BEGIN GIVEN RECORDS

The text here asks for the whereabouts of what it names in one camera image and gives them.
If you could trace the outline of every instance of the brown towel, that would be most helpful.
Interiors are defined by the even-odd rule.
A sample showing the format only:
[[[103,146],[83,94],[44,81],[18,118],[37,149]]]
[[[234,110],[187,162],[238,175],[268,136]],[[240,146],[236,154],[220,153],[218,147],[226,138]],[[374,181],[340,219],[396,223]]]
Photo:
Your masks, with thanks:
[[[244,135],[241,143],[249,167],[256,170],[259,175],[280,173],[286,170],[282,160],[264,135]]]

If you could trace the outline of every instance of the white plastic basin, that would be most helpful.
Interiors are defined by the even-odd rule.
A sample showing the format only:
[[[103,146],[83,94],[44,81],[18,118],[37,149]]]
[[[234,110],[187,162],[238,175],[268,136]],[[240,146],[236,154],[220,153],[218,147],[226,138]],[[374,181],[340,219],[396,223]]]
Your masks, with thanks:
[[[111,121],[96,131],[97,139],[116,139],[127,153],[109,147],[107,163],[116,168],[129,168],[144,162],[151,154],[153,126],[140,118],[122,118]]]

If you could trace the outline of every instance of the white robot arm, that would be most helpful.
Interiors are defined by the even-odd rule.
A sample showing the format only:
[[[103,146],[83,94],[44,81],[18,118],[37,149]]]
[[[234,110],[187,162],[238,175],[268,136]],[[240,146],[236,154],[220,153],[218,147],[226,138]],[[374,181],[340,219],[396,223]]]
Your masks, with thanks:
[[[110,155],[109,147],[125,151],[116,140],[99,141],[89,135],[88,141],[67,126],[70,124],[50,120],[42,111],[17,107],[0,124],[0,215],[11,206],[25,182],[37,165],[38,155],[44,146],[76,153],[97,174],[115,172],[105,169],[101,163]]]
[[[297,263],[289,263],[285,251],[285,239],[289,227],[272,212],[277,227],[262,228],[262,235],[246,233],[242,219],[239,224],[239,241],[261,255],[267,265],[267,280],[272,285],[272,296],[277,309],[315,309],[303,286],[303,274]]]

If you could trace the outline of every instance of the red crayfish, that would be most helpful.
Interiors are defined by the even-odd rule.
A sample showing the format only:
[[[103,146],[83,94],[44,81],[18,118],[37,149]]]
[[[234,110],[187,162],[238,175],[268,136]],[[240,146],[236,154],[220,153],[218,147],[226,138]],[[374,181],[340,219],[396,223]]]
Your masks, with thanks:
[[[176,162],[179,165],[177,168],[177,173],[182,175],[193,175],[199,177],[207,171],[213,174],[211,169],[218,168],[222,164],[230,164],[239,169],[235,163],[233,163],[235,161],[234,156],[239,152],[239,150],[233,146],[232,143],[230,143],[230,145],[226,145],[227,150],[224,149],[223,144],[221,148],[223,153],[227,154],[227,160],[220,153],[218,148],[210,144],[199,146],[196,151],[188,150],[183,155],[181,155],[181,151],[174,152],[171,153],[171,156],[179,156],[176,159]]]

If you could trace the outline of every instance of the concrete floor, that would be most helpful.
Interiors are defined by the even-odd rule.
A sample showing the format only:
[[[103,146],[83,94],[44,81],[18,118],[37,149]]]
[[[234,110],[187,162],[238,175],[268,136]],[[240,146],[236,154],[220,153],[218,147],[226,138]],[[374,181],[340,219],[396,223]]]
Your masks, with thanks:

END GIVEN RECORDS

> **TASK DESCRIPTION**
Once you have read the records above, set each one down again exactly.

> **RESULT FOR THIS EXERCISE**
The text here asks for the whereabouts of what it names in one camera image and gives them.
If you could trace the outline of every instance of the brown towel, that would be most helpful.
Interiors are defined by the even-odd rule.
A sample showing the format only:
[[[103,146],[83,94],[44,81],[18,118],[37,149]]]
[[[234,110],[187,162],[238,175],[268,136]],[[240,146],[236,154],[220,153],[218,147],[226,138]],[[374,181],[340,219],[396,223]]]
Photo:
Your masks, with thanks:
[[[244,135],[241,143],[249,167],[256,170],[259,175],[280,173],[286,170],[282,160],[264,135]]]

If you could trace the outline of every instance of the white plastic basin, that would be most helpful.
Interiors are defined by the even-odd rule.
A sample showing the format only:
[[[103,146],[83,94],[44,81],[18,118],[37,149]]]
[[[234,110],[187,162],[238,175],[268,136]],[[240,146],[236,154],[220,153],[218,147],[226,138]],[[374,181],[340,219],[396,223]]]
Your masks, with thanks:
[[[111,121],[96,131],[97,139],[116,139],[127,153],[109,147],[107,163],[116,168],[129,168],[144,162],[151,154],[153,126],[140,118],[122,118]]]

If you could trace the outline of every instance of the white robot arm, that would be most helpful.
Interiors are defined by the even-odd rule.
A sample showing the format only:
[[[103,146],[83,94],[44,81],[18,118],[37,149]]]
[[[234,110],[187,162],[238,175],[268,136]],[[240,146],[236,154],[220,153],[218,147],[226,138]],[[374,181],[340,219],[396,223]]]
Your masks, with thanks:
[[[110,155],[109,147],[125,151],[116,140],[99,141],[89,135],[88,141],[67,126],[70,124],[50,120],[42,111],[17,107],[0,124],[0,215],[11,206],[25,182],[37,165],[38,155],[44,146],[76,153],[97,174],[115,172],[105,169],[101,163]]]
[[[297,263],[289,263],[285,251],[285,239],[289,227],[272,212],[277,227],[262,228],[262,235],[246,233],[242,219],[239,224],[239,241],[261,255],[267,265],[267,280],[272,285],[272,296],[277,309],[315,309],[303,286],[303,274]]]

If you could trace the outline of every instance of the red crayfish, that would be most helpful.
Interiors are defined by the even-odd rule.
A sample showing the format only:
[[[103,146],[83,94],[44,81],[18,118],[37,149]]]
[[[234,110],[187,162],[238,175],[268,136]],[[240,146],[236,154],[220,153],[218,147],[226,138]],[[374,181],[340,219],[396,223]]]
Your masks, with thanks:
[[[176,162],[179,165],[177,168],[177,173],[182,175],[193,175],[199,177],[207,171],[213,174],[211,169],[218,168],[222,164],[230,164],[239,169],[235,163],[233,163],[235,161],[234,156],[239,152],[239,150],[233,146],[232,143],[230,143],[230,145],[226,145],[227,150],[224,149],[223,144],[221,148],[223,153],[227,154],[227,160],[220,153],[218,148],[210,144],[199,146],[196,151],[188,150],[183,155],[181,155],[181,151],[174,152],[171,153],[171,156],[179,156],[176,159]]]

If you could trace the outline of every instance of the concrete floor, that would be most helpful.
Interiors are defined by the even-odd rule.
A sample showing the format only:
[[[103,146],[83,94],[44,81],[18,118],[37,149]]]
[[[234,110],[187,162],[238,175],[268,136]],[[240,146],[236,154],[220,153],[218,147],[226,138]],[[374,181],[340,219],[396,223]]]
Your masks, with thanks:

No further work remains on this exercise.